■ ACTION ITEM ■
Print nothing except the lines of the listing below from the line with "Consider the rendered" to the line with "Trace the outline of the **silver", each exactly as written, both ends included.

■ DATASET CONTENT ■
<<<<

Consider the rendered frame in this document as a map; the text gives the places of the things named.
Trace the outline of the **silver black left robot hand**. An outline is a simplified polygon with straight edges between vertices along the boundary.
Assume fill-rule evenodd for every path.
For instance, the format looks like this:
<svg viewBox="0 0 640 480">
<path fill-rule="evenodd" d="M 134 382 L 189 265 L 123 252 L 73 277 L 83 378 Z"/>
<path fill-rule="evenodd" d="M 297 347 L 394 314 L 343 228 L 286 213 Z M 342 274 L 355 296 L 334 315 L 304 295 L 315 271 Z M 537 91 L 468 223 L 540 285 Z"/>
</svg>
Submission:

>>>>
<<<<

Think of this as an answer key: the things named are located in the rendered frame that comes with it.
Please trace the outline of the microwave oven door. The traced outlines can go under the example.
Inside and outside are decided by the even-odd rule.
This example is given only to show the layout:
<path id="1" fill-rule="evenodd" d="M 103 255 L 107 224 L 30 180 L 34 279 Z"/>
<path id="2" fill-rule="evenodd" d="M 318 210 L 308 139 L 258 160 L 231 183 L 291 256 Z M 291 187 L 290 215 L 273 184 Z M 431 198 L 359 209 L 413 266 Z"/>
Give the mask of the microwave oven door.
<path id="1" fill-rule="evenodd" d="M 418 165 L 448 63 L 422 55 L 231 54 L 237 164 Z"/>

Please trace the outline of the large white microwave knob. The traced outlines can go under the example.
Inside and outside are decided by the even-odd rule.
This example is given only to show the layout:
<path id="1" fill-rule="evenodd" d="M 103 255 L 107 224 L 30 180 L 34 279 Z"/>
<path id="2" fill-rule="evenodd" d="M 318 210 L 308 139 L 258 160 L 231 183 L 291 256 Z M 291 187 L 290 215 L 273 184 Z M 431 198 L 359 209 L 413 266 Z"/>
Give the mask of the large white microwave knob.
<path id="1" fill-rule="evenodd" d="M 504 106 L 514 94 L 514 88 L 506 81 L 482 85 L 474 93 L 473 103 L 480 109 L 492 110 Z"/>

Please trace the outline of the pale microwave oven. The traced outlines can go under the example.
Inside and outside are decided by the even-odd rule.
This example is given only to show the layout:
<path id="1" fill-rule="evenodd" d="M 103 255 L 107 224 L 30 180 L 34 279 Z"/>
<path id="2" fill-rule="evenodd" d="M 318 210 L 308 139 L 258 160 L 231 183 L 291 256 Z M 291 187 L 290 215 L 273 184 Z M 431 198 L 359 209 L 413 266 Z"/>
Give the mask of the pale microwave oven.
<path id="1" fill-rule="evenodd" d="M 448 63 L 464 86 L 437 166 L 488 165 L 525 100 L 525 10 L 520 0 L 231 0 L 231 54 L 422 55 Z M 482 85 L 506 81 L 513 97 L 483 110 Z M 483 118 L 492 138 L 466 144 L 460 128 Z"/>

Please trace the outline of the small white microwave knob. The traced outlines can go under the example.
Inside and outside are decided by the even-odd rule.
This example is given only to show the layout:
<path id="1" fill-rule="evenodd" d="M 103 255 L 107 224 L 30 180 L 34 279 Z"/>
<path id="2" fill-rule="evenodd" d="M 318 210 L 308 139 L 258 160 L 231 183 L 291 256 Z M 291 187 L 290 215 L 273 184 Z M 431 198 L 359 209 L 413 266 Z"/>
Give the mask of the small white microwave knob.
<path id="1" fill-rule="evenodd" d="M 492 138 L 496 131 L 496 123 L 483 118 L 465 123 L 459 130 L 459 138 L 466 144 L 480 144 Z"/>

>>>>

■ TASK RESPONSE ■
Consider the rendered frame in this document as a map; the text gives the places of the things named.
Trace the outline of the **silver black left robot hand**. An outline is a simplified polygon with straight edges between vertices along the boundary.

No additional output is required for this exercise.